_PROBLEM TO WORK ON_
The expected output is the data below, restated word for word.

'''

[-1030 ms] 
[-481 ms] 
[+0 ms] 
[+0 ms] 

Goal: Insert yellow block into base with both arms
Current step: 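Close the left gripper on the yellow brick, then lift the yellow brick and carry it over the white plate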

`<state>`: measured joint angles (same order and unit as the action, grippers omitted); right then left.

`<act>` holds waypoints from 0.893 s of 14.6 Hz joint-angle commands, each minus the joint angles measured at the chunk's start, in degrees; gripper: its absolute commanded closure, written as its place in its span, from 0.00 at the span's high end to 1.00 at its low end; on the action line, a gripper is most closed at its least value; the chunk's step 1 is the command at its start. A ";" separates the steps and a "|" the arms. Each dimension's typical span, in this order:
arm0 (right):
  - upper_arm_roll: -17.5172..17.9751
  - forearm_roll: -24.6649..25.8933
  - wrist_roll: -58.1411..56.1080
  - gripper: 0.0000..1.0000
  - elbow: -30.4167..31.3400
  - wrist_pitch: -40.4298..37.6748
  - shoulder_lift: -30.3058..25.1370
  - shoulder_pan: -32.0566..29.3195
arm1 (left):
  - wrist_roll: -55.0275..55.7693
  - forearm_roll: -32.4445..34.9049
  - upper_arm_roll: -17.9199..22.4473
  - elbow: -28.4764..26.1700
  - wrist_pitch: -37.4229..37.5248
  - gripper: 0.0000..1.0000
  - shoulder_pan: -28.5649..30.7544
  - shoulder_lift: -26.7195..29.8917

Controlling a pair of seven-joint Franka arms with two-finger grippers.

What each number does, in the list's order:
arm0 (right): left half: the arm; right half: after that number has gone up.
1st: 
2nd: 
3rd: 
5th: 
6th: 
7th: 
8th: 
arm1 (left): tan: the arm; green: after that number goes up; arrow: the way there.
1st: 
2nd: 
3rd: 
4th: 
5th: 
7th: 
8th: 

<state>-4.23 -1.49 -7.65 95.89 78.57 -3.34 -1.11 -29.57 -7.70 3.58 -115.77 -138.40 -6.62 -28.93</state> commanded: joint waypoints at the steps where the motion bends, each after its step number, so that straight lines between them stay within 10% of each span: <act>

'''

_RESULT FOR THIS TASK_
[-1030 ms] 
[-481 ms] 
[+0 ms] 
[+0 ms] 

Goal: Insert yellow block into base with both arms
Current step: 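Close the left gripper on the yellow brick, then lift the yellow brick and carry it over the white plate
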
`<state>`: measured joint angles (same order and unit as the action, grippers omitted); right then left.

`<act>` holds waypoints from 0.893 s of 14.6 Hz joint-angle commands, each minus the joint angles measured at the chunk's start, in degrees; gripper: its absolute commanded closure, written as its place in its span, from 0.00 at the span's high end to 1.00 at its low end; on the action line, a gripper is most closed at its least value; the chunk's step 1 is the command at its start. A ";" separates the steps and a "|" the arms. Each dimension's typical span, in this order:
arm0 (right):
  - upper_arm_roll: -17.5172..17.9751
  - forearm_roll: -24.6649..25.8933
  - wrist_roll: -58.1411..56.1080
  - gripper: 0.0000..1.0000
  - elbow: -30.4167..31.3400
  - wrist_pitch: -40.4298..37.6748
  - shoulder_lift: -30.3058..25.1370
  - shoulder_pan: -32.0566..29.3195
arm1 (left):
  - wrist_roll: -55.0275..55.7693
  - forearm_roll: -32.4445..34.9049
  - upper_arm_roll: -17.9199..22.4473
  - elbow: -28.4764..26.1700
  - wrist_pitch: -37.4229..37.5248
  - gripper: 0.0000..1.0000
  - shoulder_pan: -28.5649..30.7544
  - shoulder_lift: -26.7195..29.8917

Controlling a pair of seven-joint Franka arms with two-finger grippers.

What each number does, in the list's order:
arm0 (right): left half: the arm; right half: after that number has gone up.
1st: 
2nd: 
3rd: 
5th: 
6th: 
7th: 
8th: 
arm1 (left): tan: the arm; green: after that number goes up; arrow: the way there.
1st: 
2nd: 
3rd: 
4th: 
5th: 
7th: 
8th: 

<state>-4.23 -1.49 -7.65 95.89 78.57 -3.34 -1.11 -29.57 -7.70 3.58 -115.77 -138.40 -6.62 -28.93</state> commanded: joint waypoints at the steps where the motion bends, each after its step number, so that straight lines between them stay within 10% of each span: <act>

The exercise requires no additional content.